§ **AIM OF THE TASK**
Write out exactly the lines of the entries below from the one holding "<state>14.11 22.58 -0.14" to the one holding "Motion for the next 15", inclusive, and leave out all other lines.

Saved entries
****************************************

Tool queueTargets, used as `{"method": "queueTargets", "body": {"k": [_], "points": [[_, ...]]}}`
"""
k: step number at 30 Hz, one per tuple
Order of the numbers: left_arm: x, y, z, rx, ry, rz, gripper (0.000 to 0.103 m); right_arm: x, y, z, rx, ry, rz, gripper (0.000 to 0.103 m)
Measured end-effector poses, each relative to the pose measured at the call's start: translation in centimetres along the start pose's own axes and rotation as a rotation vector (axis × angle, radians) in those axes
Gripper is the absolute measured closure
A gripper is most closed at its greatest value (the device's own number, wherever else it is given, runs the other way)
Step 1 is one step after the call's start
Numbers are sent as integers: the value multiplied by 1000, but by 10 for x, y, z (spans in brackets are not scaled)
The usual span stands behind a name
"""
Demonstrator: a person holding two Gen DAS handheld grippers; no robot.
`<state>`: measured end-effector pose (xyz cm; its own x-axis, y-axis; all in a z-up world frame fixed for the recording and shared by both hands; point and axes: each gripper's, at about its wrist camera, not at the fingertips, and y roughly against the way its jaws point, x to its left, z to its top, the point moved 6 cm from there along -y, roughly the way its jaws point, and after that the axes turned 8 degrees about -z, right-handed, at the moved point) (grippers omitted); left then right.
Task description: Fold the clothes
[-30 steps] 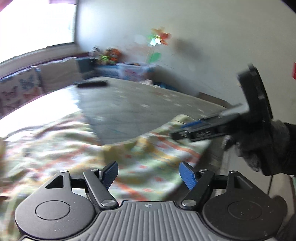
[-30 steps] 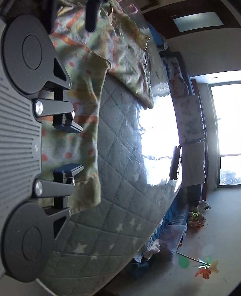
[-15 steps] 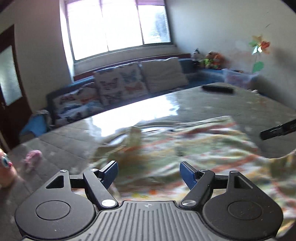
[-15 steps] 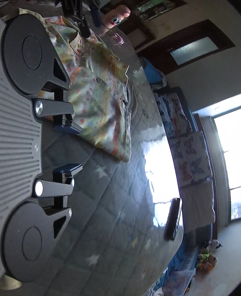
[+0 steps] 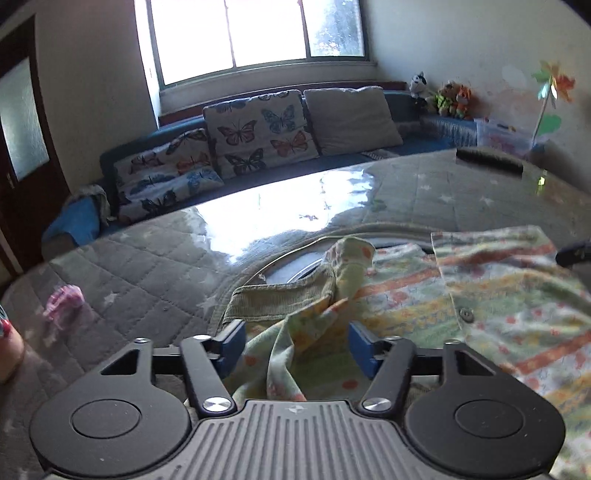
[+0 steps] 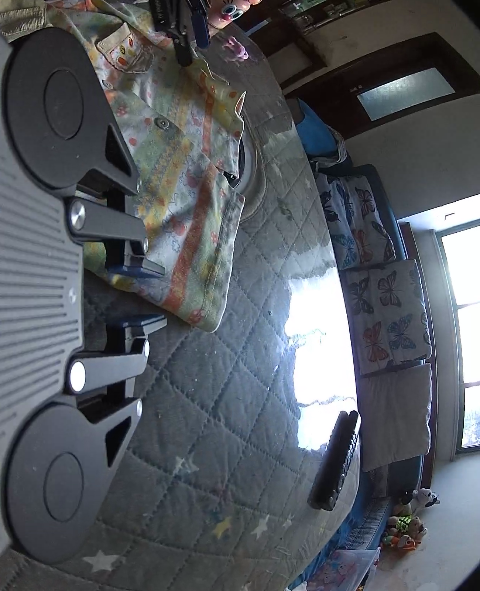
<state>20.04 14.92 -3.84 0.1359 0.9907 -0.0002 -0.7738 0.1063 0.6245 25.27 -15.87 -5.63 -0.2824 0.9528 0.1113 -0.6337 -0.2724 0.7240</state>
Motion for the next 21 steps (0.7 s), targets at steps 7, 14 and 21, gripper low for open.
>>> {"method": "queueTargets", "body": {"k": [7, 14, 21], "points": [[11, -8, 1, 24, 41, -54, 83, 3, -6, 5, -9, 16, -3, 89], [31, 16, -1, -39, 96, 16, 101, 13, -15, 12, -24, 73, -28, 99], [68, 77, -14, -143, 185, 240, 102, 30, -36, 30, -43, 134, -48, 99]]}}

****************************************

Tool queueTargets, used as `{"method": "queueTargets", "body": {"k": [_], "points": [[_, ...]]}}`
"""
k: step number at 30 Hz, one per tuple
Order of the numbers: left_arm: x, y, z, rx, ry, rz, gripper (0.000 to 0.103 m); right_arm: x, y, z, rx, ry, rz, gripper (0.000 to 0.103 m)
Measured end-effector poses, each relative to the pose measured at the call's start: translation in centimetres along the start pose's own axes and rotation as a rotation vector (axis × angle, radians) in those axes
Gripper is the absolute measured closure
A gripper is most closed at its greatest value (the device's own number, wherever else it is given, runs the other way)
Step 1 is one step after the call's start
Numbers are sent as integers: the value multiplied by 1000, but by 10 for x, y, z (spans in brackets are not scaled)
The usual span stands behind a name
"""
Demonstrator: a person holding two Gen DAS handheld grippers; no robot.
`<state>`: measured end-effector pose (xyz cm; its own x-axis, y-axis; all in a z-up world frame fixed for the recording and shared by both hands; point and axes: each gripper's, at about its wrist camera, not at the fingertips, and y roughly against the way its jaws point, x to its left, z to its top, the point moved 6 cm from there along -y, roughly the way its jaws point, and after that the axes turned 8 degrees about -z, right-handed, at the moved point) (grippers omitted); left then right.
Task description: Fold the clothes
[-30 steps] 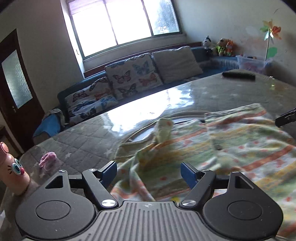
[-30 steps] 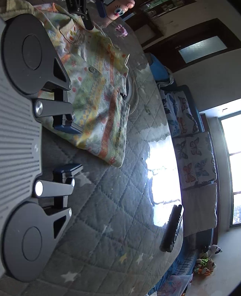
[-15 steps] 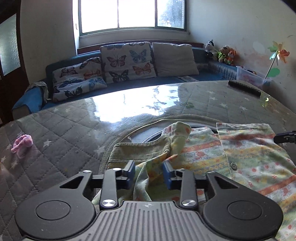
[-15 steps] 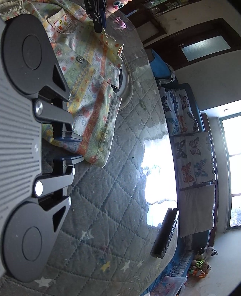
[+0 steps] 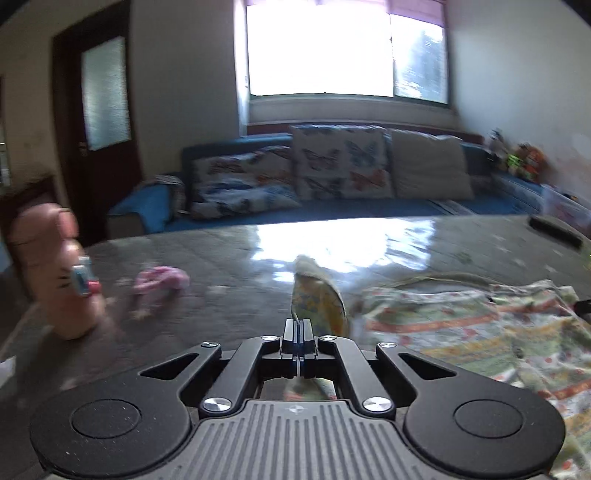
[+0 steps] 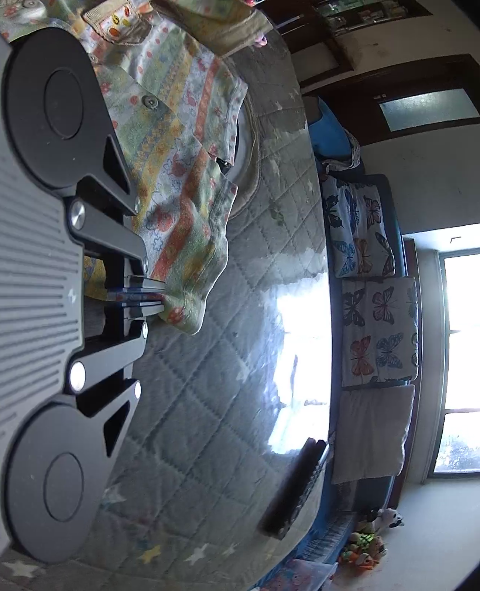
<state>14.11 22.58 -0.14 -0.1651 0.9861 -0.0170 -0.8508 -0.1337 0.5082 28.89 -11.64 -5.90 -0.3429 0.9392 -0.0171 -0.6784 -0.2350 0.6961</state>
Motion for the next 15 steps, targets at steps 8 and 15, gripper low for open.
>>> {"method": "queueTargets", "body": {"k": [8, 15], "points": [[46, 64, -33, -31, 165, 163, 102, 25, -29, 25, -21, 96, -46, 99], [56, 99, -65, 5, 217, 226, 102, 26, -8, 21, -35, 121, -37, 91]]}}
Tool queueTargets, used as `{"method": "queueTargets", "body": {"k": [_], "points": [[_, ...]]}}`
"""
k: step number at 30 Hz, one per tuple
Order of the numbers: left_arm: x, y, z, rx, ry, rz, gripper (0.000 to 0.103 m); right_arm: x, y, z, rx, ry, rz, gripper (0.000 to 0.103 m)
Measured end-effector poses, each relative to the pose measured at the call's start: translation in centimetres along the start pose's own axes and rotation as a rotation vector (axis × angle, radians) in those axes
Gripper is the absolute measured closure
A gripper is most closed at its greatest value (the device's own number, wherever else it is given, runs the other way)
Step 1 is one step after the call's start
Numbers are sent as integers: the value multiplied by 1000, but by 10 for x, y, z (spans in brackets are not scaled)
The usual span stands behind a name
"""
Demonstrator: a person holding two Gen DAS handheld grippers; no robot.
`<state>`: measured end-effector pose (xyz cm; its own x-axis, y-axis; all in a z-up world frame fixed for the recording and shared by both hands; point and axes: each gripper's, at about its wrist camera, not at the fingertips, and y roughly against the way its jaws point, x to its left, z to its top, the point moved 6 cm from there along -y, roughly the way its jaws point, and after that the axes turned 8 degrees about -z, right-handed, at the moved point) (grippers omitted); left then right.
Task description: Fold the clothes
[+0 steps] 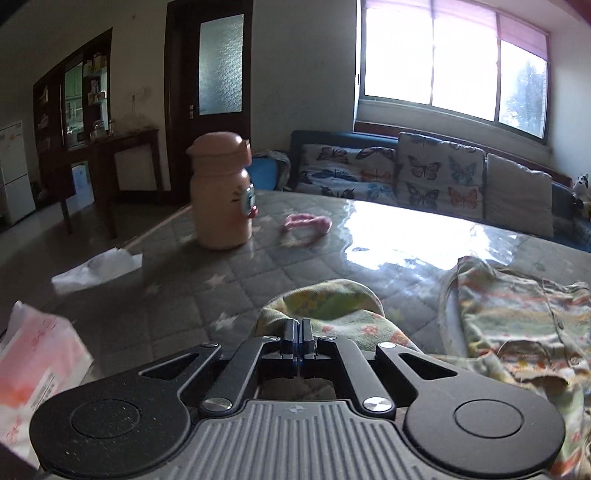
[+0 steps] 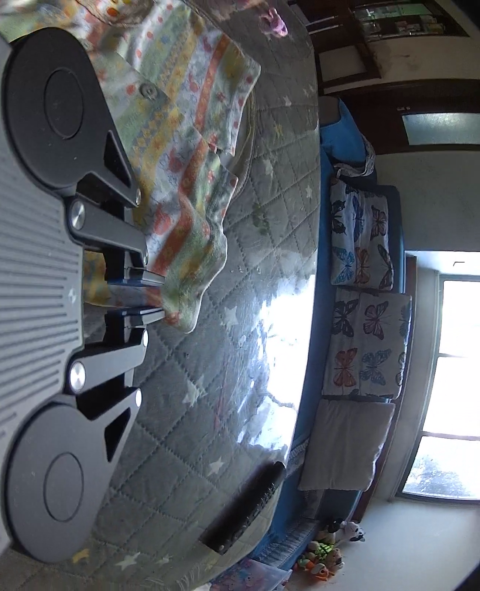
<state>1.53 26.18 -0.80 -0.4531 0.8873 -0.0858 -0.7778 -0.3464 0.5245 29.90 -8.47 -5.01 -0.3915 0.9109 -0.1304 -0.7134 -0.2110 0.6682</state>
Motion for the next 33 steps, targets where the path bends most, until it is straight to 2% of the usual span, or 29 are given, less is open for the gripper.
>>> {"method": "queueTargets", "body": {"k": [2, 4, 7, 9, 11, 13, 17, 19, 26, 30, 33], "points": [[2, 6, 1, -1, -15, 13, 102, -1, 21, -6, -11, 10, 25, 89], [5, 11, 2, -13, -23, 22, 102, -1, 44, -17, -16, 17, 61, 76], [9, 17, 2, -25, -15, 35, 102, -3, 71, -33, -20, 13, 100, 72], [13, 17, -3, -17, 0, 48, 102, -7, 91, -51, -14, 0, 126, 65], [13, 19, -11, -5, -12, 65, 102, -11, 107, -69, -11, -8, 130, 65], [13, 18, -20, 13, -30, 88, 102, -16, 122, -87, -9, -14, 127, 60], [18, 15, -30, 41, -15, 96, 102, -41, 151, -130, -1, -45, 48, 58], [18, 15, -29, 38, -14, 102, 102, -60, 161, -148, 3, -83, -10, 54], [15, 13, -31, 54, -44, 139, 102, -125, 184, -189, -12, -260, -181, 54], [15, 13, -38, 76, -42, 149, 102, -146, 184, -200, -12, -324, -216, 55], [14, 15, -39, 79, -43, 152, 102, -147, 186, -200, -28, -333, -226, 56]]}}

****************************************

§ **ANSWER TO THIS PROBLEM**
<state>14.11 22.58 -0.14 -0.1651 0.9861 -0.0170 -0.8508 -0.1337 0.5082 28.89 -11.64 -5.90 -0.3429 0.9392 -0.0171 -0.6784 -0.2350 0.6961</state>
Motion for the next 15 steps, targets at steps 8 and 15, gripper low for open.

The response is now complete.